- **Requirement**
Reproduce the whole listing below exactly.

════════

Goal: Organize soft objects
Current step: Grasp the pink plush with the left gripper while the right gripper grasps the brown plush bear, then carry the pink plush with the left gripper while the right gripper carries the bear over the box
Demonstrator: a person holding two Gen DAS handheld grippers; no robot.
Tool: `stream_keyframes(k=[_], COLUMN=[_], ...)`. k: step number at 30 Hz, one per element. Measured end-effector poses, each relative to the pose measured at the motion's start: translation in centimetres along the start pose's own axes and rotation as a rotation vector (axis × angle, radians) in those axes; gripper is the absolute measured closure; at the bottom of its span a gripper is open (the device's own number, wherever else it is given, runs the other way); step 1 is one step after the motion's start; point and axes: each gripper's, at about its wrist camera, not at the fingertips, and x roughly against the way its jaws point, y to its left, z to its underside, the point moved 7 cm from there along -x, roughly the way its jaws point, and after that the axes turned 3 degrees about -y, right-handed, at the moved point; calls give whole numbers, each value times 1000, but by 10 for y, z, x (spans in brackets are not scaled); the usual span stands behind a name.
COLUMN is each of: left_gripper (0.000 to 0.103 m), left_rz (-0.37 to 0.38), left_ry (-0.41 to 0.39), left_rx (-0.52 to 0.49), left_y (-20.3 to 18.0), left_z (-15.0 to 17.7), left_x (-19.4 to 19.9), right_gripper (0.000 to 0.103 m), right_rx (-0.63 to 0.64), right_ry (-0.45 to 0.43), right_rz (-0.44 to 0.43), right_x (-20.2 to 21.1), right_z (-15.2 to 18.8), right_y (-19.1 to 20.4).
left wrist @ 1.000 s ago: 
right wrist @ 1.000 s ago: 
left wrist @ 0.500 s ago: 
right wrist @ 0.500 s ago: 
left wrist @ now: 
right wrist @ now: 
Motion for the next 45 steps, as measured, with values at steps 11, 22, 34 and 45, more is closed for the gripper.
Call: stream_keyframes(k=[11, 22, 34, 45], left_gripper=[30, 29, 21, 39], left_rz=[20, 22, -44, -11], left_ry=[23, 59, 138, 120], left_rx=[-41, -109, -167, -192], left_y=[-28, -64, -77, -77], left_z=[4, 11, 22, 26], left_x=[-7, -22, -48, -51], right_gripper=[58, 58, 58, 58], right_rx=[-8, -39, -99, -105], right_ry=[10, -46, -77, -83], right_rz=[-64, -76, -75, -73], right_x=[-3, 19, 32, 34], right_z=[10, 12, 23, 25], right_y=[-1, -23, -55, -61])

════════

- **Result of this exercise**
Goal: Organize soft objects
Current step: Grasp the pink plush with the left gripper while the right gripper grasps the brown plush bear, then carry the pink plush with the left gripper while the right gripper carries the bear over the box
Demonstrator: a person holding two Gen DAS handheld grippers; no robot.
Tool: `stream_keyframes(k=[_], COLUMN=[_], ...)`. k: step number at 30 Hz, one per element. Measured end-effector poses, each relative to the pose measured at the motion's start: translation in centimetres along the start pose's own axes and rotation as a rotation vector (axis × angle, radians) in those axes; gripper is the absolute measured closure; at the bottom of its span a gripper is open (the device's own number, wherever else it is given, runs the other way); step 1 is one step after the motion's start; point and axes: each gripper's, at about its wrist camera, not at the fingertips, and x roughly against the way its jaws point, y to its left, z to its underside, the point moved 7 cm from there along -x, roughly the way its jaws point, and after that the axes turned 3 degrees about -y, right-handed, at the moved point; calls give whole numbers, each value times 1000, but by 10 for y, z, x (spans in brackets are not scaled); the usual span stands behind a name.
COLUMN is each of: left_gripper (0.000 to 0.103 m), left_rz (-0.37 to 0.38), left_ry (-0.41 to 0.39), left_rx (-0.52 to 0.49), left_y (-20.3 to 18.0), left_z (-15.0 to 17.7), left_x (-19.4 to 19.9), right_gripper (0.000 to 0.103 m), right_rx (-0.63 to 0.64), right_ry (-0.45 to 0.43), right_rz (-0.44 to 0.43), right_x (-20.2 to 21.1), right_z (-15.2 to 18.8), right_y (-19.1 to 20.4).
left wrist @ 1.000 s ago: 
right wrist @ 1.000 s ago: 
left wrist @ 0.500 s ago: 
right wrist @ 0.500 s ago: 
left wrist @ now: 
right wrist @ now: 
Motion for the next 45 steps, as measured, with values at steps 11, 22, 34 and 45, more is closed for the gripper.
Call: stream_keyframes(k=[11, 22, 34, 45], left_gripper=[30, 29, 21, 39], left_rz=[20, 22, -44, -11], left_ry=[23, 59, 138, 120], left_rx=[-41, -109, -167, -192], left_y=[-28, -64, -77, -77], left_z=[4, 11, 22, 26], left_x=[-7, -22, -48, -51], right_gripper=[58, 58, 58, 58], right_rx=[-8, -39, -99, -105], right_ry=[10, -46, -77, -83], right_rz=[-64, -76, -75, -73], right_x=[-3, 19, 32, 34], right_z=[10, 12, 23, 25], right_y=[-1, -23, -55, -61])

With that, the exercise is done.